Even so, it's good to talk


----------



## Bronco Lane

Both my wife and I used our free travel pass this week for this first time since the start of Covid. We were on the DART.

My card worked fine. My wife's card did not work. Both were in-date.

My wife phoned the relevant department to seek a replacement. Phone number on back of card. She answered a few security questions and was told that a replacement card would be issued.

Within an hour my wife received an automated phone call from the Department of Social Welfare to state that her card had been fraudulently used and to Press 1 etc.

My wife assumed that when making her initial phone call that everything was in order and had been told that a new replacement card had been ordered.

So she became suspicious and just hung up on the second call.

Thinking it was some sort of scam call she decided to alert the department that she had been in contact with to see if their phone lines/computer systems had been compromised in some way.

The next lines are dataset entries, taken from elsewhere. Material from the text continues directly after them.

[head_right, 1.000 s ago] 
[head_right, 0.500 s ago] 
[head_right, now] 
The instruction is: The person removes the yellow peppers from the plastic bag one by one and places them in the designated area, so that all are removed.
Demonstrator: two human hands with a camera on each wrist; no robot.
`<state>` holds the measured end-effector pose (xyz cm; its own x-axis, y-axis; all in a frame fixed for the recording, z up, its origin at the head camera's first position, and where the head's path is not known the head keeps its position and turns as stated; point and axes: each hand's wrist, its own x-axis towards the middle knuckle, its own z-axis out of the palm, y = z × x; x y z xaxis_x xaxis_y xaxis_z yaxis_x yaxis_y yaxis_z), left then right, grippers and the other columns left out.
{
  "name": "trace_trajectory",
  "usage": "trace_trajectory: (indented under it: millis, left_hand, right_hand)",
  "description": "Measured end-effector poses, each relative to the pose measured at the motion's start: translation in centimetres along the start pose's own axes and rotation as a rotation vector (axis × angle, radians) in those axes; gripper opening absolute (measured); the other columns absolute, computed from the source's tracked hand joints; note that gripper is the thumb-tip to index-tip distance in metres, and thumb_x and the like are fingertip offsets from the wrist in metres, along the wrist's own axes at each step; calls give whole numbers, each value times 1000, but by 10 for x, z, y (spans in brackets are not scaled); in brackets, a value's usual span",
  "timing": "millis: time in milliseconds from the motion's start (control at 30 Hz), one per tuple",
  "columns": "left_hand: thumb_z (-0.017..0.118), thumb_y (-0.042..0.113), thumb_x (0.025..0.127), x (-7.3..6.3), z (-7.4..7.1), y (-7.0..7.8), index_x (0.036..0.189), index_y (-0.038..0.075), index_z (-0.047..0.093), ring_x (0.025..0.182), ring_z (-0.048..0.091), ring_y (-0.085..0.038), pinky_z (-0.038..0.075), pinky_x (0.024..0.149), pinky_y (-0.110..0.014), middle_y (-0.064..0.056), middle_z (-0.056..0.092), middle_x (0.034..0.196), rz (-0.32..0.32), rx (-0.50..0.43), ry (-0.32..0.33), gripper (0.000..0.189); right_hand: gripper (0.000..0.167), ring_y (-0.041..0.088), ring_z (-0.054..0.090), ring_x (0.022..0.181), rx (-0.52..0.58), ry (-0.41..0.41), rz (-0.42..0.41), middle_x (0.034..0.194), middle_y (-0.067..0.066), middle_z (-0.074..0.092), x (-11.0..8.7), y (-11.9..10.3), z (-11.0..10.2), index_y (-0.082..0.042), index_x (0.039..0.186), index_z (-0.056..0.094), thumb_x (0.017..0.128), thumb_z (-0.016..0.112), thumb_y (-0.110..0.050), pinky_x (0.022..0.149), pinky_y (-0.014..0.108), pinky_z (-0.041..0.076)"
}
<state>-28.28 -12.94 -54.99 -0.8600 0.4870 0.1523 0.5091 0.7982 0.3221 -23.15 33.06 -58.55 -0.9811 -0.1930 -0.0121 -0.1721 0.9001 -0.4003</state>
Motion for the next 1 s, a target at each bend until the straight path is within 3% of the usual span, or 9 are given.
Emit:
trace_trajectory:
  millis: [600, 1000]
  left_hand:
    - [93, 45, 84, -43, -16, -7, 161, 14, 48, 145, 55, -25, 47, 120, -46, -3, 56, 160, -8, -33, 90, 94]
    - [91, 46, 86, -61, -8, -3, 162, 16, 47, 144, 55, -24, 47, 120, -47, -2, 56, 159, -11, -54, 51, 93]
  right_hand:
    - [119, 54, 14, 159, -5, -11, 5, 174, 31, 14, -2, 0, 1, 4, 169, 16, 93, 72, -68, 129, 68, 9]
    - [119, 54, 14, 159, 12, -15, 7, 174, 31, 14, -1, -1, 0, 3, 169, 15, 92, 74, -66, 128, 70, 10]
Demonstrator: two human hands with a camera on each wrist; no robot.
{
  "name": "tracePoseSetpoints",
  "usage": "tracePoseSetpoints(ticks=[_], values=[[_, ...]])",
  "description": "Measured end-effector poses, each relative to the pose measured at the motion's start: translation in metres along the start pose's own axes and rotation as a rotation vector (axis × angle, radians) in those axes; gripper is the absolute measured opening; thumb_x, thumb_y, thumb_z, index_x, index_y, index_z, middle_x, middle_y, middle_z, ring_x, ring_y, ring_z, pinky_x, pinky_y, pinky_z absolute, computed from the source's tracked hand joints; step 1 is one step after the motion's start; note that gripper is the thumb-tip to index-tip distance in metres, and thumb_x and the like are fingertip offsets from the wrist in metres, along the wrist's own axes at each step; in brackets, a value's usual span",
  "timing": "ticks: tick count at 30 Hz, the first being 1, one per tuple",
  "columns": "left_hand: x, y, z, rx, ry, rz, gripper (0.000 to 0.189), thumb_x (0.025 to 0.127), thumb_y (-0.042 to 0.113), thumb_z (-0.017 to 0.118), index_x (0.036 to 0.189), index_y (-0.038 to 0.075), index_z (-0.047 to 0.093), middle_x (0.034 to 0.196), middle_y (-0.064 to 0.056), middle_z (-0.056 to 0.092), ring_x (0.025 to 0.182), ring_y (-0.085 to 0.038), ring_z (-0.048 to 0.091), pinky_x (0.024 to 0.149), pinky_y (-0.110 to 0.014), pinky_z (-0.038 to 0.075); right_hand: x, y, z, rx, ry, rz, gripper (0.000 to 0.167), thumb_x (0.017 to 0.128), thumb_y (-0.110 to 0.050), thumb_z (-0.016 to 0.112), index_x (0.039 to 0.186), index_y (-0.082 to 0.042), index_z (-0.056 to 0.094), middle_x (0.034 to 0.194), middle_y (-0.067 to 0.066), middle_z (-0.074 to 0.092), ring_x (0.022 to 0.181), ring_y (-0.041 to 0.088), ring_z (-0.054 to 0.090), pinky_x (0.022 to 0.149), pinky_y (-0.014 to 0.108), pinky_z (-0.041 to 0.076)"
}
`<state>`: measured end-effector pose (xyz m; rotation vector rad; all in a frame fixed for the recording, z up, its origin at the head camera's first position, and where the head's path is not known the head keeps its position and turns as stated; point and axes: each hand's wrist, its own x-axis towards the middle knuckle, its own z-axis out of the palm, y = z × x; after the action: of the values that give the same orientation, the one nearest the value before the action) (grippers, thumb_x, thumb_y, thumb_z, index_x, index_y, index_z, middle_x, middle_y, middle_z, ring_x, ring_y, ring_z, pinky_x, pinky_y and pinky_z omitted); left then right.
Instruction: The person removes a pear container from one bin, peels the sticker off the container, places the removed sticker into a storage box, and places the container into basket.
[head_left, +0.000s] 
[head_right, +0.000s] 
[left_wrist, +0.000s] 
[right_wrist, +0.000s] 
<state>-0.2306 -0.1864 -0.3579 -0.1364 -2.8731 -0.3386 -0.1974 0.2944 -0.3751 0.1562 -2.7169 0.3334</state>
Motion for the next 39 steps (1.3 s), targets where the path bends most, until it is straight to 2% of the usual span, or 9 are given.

When she rang back she was subjected to an unprecedented amount of security questions.  Considerably more than the security questions that she was asked first time.  It began to be ridiculous when they started asking for the middle name of our eldest son!

She began to be concerned at the amount of questions and asked the person on the other end why was she asking all these additional questions on top of the initial security questions. The person then just stopped asking these questions.

When my wife suggested that perhaps their computer systems/phone lines might be compromised the lady said that this was not possible and that the second scam phone call was pure coincidence.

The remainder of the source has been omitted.